= Beginning of Section =
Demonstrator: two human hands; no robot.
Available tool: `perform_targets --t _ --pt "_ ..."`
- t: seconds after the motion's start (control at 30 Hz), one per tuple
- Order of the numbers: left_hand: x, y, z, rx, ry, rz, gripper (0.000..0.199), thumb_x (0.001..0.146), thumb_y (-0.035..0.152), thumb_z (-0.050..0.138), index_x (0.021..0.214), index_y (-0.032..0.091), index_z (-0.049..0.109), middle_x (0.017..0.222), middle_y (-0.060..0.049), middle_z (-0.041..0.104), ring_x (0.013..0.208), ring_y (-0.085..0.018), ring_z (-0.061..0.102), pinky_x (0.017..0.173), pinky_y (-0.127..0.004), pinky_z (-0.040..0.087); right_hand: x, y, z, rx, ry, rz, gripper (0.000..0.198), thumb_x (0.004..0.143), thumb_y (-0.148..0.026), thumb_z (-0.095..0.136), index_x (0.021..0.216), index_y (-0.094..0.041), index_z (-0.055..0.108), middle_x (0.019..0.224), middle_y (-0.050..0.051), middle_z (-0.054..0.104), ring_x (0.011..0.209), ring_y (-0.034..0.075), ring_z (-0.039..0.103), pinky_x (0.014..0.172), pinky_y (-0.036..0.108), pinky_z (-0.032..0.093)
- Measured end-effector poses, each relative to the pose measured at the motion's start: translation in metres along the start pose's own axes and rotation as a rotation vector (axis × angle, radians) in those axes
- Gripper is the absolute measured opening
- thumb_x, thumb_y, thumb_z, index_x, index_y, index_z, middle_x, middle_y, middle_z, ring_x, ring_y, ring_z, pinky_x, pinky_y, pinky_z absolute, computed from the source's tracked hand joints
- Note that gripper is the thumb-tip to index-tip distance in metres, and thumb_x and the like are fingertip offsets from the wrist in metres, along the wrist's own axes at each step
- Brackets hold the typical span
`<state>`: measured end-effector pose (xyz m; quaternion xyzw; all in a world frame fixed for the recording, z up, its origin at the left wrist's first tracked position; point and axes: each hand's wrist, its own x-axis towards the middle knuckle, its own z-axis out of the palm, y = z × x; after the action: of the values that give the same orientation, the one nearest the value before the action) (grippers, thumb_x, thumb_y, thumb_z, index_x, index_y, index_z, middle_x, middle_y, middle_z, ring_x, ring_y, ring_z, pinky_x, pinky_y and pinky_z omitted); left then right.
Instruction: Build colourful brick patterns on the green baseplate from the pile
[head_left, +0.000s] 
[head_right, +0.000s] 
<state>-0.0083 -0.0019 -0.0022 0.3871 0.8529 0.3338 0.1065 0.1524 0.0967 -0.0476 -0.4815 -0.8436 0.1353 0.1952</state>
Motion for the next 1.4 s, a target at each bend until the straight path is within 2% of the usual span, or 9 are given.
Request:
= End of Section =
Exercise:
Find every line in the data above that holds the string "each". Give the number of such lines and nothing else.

Your response:
4